I turn out of my driveway past the white house with black shutters I was raised in, turn left, north, for a walk down the road. I've gone down this way many times. I pass large Colorado blue spruce that my dad planted. They were to be sold for Christmas trees, but when he died, they were not trimmed, and as time passed the blues grew too big to sell. I'm not good at judging height, but they must be twenty feet high. Some are silver blue. They stand proud, each with their own personality. The heat of the day brings whiffs of pitch and needles. It was said that there is enough trees to plant a city. I sometimes think I could give them to a city and picture new housing developments with very tall trees placed to make you think that they had been there forever. I wish I knew of a city that would take them. They probably would be too big to dig and transport. So much for the city idea. Maybe one of them could go for the downtown Christmas tree. They would meet the size requirement and certainly would be a better shape than last years scraggly tree.

On the opposite side of the road, I miss the line of ancient maple trees that were along the edge ; the pavement getting closer and closer. The trees grew and the road became modern and wider. The trees are gone, cut down, because they were tapped each spring, year after year. Sometimes you would see three or four wire-handled buckets hanging off the spigots that were bored into the tree so the sap would drip out. The practice of tapping basically girdled the trees and they started loosing their top branches so the county marked them to be cut down.

I miss the field beyond the trees, lately planted to sunflowers. Mr. F or one of the boys would be out there working up that field with a rusty old tractor, going back and forth raising a big cloud of dust since the field was mostly sand, not even loamy sand. Just sand. Over and over the field had been planted to corn. Then maybe left for hay. But, I liked watching the sunflowers grow, their sturdy stalk, their tight flower bud, and then the field overflowing with sunflowers like my own Van Gogh painting. The year of the sunflowers, we saw flocks of turkeys crossing the road, sneaking past the tall spruce to get to a slight ravine that hid them from view until they reached the maple woodlot on the northwest corner of the property.

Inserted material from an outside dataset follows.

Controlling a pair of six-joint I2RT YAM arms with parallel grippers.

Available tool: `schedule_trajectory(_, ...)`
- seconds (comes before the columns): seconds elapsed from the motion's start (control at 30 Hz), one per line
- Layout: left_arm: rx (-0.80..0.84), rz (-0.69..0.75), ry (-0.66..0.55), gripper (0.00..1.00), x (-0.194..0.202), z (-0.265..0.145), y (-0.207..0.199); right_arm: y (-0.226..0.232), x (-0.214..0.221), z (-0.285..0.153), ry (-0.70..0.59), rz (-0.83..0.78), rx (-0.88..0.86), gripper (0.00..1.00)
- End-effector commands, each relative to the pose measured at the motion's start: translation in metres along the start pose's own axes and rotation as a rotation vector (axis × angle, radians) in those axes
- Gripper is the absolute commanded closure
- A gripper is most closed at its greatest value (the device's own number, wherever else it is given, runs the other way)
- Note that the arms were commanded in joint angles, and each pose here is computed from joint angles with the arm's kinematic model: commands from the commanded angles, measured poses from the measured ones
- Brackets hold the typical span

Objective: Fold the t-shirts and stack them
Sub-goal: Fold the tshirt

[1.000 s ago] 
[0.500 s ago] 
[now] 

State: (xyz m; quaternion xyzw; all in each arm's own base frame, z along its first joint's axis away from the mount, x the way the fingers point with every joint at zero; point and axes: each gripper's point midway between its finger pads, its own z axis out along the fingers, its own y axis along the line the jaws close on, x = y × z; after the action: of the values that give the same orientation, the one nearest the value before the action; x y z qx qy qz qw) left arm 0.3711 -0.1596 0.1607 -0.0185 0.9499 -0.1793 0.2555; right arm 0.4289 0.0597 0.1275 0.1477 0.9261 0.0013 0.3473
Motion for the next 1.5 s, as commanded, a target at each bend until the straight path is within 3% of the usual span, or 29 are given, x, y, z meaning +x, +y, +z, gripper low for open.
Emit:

I'm almost to the farm's property line. I remember the field beyond the big spruce being planted to potatoes. Fred took the eight-tined fork out to dig potatoes for supper, but dug a ways without a single potato. It was then that he realized that someone had been there before him. Got the potatoes and cleverly replaced the top. That wasn't the first time someone had stolen from the farm.

I'm nearing Mrs. F's house. You could easily find it if I described her yard. I think I see two rabbits eating under her birdfeeder. I know what lies over the hill. I've gone this way many times before.